Thread: Hashtables & Unicode

  1. #1
    int x = *((int *) NULL); Cactus_Hugger's Avatar
    Join Date
    Jul 2003
    Location
    Banks of the River Styx
    Posts
    902

    Hashtables & Unicode

    My current great work is in need of two things, hashtables and unicode strings. I was wondering if the forum had any good ideas on these, or perhaps knowledge of some libraries to that effect. (For C++)

    Currently I'm getting hashtables from STLPort, but STLPort is a fairly "large" dependency. But it works.
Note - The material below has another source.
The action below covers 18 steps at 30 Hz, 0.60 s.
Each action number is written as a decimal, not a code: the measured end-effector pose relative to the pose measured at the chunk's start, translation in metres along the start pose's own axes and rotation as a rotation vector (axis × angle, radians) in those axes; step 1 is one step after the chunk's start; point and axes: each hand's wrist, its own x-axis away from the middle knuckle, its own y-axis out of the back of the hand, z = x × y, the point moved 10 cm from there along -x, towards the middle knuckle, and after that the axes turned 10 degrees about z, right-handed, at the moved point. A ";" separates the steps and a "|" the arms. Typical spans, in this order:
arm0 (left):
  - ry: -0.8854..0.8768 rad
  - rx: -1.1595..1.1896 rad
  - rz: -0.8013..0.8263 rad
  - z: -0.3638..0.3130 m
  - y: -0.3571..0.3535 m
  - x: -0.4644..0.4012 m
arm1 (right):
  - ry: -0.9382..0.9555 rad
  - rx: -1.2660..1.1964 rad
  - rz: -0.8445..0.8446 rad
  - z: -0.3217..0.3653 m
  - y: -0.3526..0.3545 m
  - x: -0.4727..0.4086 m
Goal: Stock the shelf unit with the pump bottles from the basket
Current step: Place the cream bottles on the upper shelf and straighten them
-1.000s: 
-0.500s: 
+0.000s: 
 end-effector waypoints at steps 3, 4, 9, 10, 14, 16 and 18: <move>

    For unicode, I'm looking for something akin to std::string with the support for UTF-8 (UTF-16 might work too... something that can output to both would be great.) I'd so far found the ICU (which I've yet to get to compile for MinGW... seems more than './configure; make' is needed, but I might try again from scratch) and glib (/glibmm), which also falls in my 'large dependency' category.
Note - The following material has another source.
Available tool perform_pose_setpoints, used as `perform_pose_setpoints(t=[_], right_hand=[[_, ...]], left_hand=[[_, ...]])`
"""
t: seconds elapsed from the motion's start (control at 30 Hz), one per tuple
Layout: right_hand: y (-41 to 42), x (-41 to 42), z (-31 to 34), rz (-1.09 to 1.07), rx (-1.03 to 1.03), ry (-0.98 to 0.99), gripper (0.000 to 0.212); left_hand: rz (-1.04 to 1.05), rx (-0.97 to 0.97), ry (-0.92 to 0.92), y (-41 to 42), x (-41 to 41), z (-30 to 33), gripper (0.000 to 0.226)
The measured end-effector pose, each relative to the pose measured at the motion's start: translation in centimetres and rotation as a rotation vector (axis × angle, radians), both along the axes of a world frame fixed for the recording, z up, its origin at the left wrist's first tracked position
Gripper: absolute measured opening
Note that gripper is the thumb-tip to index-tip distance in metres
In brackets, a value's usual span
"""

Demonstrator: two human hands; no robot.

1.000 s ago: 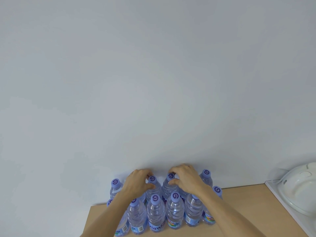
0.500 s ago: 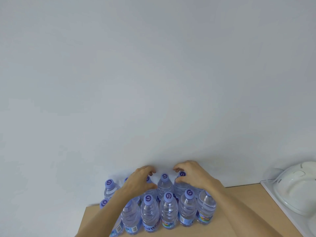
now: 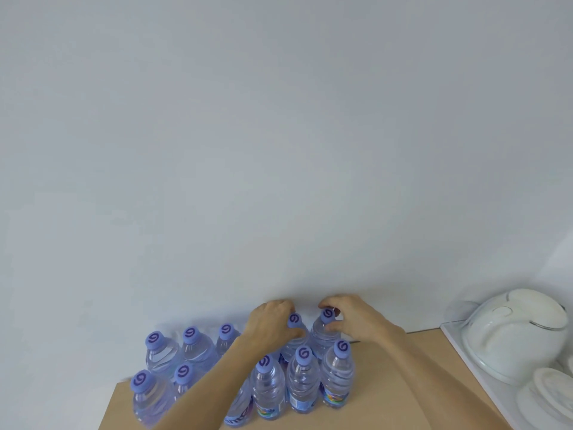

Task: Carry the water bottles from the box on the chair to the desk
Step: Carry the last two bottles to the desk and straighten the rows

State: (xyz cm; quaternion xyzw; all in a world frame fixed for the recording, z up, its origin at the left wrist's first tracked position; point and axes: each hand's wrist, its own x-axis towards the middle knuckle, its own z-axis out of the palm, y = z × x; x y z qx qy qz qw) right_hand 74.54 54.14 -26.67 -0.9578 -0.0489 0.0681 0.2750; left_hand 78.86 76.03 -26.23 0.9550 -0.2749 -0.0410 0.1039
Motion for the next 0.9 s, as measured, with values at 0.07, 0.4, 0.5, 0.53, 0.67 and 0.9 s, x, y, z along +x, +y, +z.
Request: perform_pose_setpoints(t=[0.07, 0.4, 0.5, 0.53, 0.67, 0.9], right_hand=[[-0.1, 0.1, -0.1, 0.001, 0.013, 0.001, 0.046], [-0.2, 0.0, -0.3, -0.045, 0.034, -0.050, 0.046], [0.2, 0.1, -0.3, -0.083, 0.020, -0.080, 0.039], [0.3, 0.1, -0.3, -0.073, 0.014, -0.090, 0.035], [0.0, 0.1, 0.0, 0.010, 0.019, -0.103, 0.031], [0.0, -0.4, 0.4, -0.011, 0.048, -0.081, 0.042]], left_hand=[[0.007, -0.020, 0.003, -0.4, 0.2, -0.3, 0.036], [-0.036, -0.133, 0.125, 0.6, 0.8, -0.7, 0.052], [0.035, -0.114, 0.115, 0.3, 0.7, -0.7, 0.047], [0.038, -0.131, 0.119, 0.3, 0.7, -0.6, 0.044], [0.001, -0.142, 0.108, 0.3, 0.8, -0.7, 0.040], [0.049, -0.097, 0.115, 0.3, 0.5, -0.6, 0.043]])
    The project also uses boost, so... boost+STLPort+glib = wow, lots of stuff. But if that's what it takes. (thinking of it, I wonder if boost has unicode strings...)
    I could write hashtables/unicode strings myself, but anything not written by me would probably be a lot more stable and (moreso) feature rich.
    long time; /* know C? */
    Unprecedented performance: Nothing ever ran this slow before.
    Any sufficiently advanced bug is indistinguishable from a feature.
    Real Programmers confuse Halloween and Christmas, because dec 25 == oct 31.
    The best way to accelerate an IBM is at 9.8 m/s/s.
    recursion (re - cur' - zhun) n. 1. (see recursion)

  2. #2
    Code Goddess Prelude's Avatar
    Join Date
    Sep 2001
    Posts
    9,897
    >but STLPort is a fairly "large" dependency
    Google's sparse hash might be a good alternative.

    >I'd so far found the ICU
    That's my recommendation.

    >I wonder if boost has unicode strings...
    Not in the way that you're thinking, I suspect.

    >I could write hashtables
    Yep, and it's not terribly difficult.

    >unicode strings myself
    I don't recommend this. While this may seem relatively simple on the surface, if you want something remotely interoperable you'll be getting into normalization, which is tricky at best.
    My best code is written with the delete key.

  3. #3
    int x = *((int *) NULL); Cactus_Hugger's Avatar
    Join Date
    Jul 2003
    Location
    Banks of the River Styx
    Posts
    902
    icu... (which I've yet to get to compile for MinGW... seems more than './configure; make' is needed, but I might try again from scratch)
    Ok, thought I'd add this note here, just to make another place for someone looking for this solution... (I had to find it in multiple places...)

    If you are using Mingw/Msys/Vista, ICU may not initially build. (It will fail during 'make' with an error from '/usr/bin/install' about 'Permission denied.')
    This is Vista's fault - it is requiring install to have admin privileges to run, due to its filename. You can work around this "feature" by adding "manifest" files to your Msys's bin directory, they are available here. Additionally, you may need to "touch" the executables, ie, run "touch install.exe" (Vista caches the manifests and doesn't sufficiently check if they've been changed.)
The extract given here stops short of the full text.